[Opening Information provided section]

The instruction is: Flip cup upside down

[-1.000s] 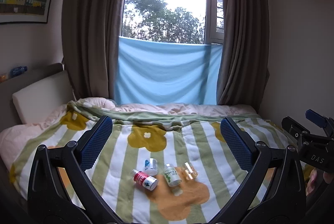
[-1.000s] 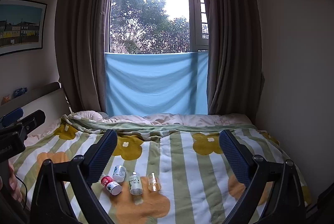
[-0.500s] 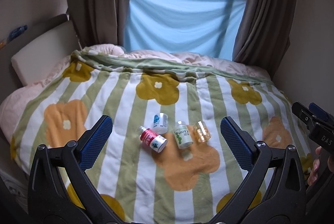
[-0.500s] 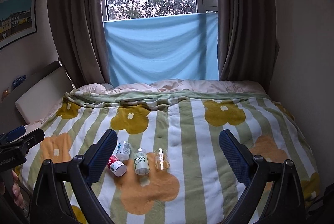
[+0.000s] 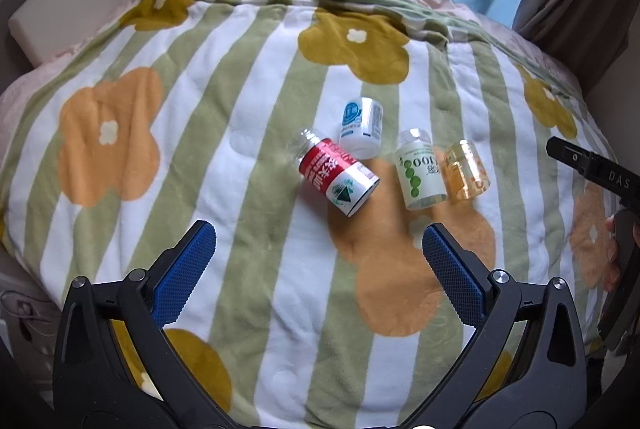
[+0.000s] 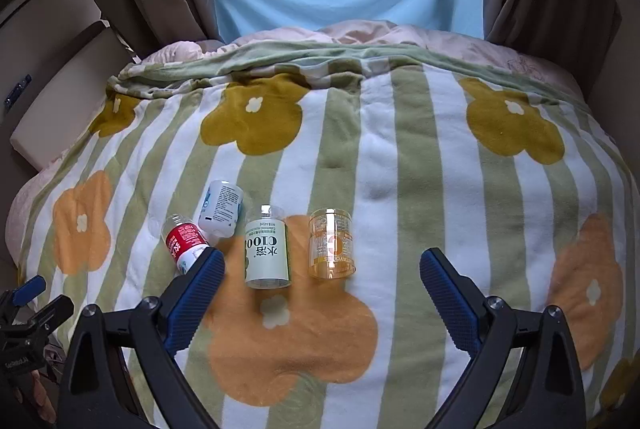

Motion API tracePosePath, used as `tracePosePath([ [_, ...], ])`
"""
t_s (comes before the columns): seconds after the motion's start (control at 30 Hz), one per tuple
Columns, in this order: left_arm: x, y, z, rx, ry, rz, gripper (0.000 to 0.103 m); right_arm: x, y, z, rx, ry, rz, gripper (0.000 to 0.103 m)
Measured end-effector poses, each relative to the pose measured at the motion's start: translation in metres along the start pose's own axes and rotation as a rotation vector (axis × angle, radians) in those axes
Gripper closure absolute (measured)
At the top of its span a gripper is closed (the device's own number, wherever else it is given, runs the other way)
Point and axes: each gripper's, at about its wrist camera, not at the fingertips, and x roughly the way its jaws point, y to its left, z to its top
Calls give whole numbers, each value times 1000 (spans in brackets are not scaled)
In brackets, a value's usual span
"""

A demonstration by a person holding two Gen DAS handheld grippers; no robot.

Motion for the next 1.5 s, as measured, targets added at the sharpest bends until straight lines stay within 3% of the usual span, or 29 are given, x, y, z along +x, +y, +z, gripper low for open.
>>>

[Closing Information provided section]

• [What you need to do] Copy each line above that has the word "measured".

• [Output below]
Measured end-effector poses, each relative to the pose measured at the motion's start: translation in metres along the start pose's own axes and rotation as a rotation vector (axis × angle, radians) in those axes
Gripper closure absolute (measured)
Motion for the next 1.5 s, as measured, targets added at the sharpest bends until straight lines stay within 3% of the usual span, or 29 are given, x, y, z along +x, +y, +z, gripper low for open.

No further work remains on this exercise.